**WHAT IS NEEDED**
The lines from the start of the data through the line with "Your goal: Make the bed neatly" are to be returned verbatim; all later lines are to be omitted.

[Records drawn from a dataset]
====
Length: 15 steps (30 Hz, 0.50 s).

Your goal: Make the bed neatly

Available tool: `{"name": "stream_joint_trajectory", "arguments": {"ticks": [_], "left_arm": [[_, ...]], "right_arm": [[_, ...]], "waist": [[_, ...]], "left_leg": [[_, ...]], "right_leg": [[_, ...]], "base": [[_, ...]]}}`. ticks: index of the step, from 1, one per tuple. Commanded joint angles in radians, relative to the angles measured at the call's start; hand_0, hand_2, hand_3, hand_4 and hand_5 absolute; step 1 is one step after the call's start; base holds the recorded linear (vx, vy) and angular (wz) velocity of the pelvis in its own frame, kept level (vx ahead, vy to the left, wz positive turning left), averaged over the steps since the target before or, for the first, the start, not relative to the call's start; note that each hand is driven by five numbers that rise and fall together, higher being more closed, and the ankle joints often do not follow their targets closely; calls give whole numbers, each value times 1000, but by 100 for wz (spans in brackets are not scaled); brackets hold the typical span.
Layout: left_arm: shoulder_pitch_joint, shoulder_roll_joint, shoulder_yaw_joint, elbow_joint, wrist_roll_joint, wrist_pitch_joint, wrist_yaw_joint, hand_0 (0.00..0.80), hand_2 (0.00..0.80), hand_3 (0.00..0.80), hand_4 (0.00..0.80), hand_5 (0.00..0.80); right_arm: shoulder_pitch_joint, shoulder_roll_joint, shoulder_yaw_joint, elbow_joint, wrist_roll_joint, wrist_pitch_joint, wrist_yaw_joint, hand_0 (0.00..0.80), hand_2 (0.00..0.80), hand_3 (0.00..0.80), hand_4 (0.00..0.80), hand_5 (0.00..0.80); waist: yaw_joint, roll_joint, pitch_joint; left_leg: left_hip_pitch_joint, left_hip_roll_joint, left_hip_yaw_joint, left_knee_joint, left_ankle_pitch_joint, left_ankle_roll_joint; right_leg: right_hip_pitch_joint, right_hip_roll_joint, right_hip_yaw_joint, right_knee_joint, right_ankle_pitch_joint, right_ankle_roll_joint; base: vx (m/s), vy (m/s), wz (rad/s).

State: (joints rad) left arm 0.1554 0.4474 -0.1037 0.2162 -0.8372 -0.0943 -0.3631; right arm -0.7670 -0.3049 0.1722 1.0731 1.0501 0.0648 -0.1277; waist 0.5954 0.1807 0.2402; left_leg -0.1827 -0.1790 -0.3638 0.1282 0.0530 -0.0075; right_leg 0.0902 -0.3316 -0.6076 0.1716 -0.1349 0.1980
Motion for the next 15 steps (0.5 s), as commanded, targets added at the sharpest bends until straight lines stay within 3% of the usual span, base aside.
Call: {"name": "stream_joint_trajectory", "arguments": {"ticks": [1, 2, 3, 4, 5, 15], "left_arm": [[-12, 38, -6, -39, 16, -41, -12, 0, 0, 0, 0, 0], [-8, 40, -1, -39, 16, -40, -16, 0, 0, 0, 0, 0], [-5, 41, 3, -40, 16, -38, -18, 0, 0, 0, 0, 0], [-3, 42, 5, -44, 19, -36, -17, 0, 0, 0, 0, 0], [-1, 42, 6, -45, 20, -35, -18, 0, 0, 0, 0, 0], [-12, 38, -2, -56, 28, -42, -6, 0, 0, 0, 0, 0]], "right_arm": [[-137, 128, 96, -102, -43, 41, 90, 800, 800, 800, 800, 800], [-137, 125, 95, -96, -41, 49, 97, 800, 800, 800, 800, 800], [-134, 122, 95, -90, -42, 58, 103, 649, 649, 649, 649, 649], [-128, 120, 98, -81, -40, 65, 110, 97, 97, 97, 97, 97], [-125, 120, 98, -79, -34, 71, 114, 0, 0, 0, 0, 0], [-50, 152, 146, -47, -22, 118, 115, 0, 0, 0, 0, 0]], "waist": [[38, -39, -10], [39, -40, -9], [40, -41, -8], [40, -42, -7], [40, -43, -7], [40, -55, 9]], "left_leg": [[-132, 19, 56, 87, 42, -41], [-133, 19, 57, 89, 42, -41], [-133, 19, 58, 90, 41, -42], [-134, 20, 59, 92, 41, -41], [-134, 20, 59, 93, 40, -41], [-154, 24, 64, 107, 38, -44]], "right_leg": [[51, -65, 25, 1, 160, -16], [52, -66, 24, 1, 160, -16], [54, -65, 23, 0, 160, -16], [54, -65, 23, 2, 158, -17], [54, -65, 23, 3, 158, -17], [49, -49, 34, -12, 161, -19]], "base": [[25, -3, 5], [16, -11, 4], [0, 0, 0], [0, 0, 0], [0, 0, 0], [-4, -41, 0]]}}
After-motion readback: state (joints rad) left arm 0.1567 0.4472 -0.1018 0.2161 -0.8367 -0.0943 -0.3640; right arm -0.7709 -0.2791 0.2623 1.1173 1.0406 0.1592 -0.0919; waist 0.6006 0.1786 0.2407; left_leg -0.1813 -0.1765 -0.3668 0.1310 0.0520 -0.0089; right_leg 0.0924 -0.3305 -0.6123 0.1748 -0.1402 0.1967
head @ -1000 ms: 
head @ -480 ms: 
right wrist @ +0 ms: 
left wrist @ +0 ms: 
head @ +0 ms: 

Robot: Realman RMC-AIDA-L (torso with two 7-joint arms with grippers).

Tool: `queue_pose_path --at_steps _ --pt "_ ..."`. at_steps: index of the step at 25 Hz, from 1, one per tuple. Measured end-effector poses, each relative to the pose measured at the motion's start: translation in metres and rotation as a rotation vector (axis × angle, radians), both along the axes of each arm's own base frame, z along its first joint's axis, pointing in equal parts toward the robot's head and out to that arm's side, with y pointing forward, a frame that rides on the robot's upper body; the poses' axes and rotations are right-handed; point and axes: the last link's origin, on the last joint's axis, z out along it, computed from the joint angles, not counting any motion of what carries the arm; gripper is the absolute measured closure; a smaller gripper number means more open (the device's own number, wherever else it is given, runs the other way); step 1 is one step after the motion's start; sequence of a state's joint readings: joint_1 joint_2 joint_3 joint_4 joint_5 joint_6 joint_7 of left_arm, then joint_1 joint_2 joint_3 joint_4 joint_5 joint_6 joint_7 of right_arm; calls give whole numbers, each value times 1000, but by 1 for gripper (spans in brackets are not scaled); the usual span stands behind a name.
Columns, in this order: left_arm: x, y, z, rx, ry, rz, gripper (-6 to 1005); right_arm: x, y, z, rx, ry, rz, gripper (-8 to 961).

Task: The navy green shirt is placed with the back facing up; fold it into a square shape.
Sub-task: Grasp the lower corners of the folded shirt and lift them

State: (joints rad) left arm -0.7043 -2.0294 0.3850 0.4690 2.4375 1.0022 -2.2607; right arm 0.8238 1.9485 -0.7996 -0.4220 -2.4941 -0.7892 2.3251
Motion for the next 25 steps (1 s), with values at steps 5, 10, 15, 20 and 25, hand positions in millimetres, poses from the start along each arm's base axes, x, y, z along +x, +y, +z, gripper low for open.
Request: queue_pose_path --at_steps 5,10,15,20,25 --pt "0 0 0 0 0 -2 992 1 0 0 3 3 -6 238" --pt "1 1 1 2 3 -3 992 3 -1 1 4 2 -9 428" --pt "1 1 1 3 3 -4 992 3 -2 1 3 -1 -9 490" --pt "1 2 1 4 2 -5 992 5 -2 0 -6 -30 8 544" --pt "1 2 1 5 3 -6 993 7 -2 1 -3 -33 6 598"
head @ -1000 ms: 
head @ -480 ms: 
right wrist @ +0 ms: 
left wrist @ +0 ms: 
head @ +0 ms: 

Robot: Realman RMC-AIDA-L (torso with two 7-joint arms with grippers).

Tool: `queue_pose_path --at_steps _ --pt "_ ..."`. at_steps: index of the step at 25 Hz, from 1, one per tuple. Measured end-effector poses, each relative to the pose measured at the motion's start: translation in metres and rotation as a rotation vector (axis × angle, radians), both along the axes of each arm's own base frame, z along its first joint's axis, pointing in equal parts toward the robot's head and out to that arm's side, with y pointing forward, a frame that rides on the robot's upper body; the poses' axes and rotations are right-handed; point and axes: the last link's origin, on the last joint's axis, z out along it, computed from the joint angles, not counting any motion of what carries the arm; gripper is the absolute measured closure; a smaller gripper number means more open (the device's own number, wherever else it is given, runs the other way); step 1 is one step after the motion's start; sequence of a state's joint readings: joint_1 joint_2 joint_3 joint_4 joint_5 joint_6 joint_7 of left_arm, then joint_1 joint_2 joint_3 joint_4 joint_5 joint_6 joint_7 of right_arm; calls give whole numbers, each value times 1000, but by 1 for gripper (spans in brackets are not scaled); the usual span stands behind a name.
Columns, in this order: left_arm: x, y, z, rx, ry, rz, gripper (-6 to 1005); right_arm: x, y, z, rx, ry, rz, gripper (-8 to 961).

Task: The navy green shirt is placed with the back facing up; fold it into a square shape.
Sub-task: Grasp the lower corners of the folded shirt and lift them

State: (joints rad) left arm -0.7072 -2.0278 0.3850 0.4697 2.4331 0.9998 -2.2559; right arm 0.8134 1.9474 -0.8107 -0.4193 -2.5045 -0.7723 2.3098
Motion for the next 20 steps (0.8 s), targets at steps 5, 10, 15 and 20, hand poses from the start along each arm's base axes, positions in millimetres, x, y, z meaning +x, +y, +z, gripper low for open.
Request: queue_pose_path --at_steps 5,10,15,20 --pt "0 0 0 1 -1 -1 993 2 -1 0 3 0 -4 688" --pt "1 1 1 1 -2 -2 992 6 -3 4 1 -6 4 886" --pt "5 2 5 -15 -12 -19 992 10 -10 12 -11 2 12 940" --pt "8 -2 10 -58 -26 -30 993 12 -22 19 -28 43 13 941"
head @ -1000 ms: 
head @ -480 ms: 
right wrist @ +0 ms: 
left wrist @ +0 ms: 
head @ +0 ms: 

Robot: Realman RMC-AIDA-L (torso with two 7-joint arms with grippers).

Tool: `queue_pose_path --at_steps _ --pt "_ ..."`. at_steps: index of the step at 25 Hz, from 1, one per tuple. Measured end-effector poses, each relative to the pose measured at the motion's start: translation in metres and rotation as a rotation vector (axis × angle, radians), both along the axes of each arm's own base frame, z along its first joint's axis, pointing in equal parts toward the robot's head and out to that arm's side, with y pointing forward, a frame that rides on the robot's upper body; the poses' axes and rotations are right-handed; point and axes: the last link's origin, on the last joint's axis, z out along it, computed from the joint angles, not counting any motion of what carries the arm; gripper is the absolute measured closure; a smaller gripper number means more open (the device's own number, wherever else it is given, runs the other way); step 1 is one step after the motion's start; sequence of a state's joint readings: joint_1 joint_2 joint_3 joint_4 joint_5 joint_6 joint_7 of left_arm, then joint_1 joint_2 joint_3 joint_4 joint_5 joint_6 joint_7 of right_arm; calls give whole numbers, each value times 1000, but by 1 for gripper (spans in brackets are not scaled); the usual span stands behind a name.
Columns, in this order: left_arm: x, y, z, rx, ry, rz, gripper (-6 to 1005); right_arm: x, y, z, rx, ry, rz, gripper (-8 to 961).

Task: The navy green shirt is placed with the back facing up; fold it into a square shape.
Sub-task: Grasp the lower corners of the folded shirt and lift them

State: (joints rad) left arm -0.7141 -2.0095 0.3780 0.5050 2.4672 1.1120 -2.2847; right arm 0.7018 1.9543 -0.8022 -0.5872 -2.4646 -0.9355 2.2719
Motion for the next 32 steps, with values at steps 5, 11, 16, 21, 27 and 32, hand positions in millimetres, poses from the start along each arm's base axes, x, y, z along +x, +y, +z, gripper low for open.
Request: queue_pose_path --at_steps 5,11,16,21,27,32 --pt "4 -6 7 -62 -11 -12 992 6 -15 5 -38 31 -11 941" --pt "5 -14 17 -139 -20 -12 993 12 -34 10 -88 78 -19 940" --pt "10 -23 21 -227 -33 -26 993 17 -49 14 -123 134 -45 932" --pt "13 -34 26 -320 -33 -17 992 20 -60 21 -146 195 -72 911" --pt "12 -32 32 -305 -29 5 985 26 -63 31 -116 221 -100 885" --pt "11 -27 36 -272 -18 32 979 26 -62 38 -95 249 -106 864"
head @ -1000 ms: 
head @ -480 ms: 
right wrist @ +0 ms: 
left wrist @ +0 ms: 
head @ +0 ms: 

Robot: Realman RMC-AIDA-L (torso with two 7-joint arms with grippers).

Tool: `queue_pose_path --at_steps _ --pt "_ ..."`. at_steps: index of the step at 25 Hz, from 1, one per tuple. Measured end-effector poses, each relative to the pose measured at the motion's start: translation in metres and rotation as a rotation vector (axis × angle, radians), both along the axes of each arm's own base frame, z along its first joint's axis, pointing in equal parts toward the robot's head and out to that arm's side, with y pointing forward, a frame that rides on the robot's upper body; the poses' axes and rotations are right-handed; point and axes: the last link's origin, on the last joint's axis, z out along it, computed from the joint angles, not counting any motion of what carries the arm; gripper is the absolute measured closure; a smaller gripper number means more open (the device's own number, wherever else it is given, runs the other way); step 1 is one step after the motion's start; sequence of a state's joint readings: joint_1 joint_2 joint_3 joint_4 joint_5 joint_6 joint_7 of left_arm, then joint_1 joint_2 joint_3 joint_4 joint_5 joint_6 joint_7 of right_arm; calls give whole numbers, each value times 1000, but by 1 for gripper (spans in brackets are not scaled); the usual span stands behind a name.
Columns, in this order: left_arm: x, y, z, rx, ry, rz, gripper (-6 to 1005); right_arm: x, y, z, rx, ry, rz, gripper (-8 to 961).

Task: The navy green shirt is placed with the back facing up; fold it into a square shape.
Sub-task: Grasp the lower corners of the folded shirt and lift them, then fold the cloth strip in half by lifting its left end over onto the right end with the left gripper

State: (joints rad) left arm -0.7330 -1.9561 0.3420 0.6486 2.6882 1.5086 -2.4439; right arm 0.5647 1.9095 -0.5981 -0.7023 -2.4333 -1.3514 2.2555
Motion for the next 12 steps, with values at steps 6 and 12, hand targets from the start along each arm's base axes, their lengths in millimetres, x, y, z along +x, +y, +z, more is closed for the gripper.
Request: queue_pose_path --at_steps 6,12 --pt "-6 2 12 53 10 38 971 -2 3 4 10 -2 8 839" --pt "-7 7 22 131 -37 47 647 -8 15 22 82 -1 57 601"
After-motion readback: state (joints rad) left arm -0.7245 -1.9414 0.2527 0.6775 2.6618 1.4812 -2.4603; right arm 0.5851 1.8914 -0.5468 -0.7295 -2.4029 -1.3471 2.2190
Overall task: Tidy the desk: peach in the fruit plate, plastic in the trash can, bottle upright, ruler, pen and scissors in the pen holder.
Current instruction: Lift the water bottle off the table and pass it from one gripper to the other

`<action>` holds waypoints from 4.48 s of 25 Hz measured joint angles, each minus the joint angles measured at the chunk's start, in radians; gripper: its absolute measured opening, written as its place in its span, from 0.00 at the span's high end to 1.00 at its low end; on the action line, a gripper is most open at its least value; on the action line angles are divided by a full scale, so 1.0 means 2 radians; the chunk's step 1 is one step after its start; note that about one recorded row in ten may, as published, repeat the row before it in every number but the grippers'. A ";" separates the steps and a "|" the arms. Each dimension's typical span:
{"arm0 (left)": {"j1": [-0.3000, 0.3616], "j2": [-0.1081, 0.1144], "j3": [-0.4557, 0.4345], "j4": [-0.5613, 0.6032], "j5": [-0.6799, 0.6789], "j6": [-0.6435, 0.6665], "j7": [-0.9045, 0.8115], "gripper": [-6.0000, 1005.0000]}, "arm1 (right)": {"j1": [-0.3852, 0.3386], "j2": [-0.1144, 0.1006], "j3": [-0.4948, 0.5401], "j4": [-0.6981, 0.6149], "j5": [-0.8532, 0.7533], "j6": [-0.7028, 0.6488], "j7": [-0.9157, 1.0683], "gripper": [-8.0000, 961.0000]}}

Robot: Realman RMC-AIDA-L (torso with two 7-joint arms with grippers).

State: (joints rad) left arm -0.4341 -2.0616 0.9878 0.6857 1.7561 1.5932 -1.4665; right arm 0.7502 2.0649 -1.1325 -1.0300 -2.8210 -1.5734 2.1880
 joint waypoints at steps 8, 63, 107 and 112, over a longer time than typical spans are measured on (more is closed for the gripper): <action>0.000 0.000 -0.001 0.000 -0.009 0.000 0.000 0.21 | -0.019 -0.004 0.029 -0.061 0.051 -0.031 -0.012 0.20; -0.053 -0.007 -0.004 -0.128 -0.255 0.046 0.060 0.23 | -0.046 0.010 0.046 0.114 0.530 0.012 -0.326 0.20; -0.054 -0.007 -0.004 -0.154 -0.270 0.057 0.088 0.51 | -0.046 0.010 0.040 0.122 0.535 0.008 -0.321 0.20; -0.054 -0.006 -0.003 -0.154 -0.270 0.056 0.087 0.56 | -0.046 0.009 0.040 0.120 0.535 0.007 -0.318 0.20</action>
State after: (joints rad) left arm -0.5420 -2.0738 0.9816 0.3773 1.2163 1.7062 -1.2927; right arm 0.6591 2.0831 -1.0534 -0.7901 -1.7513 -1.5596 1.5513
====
**COMPLETED TASK**
Length: 15 steps (30 Hz, 0.50 s).

Your goal: Make the bed neatly

The exercise requires nothing more.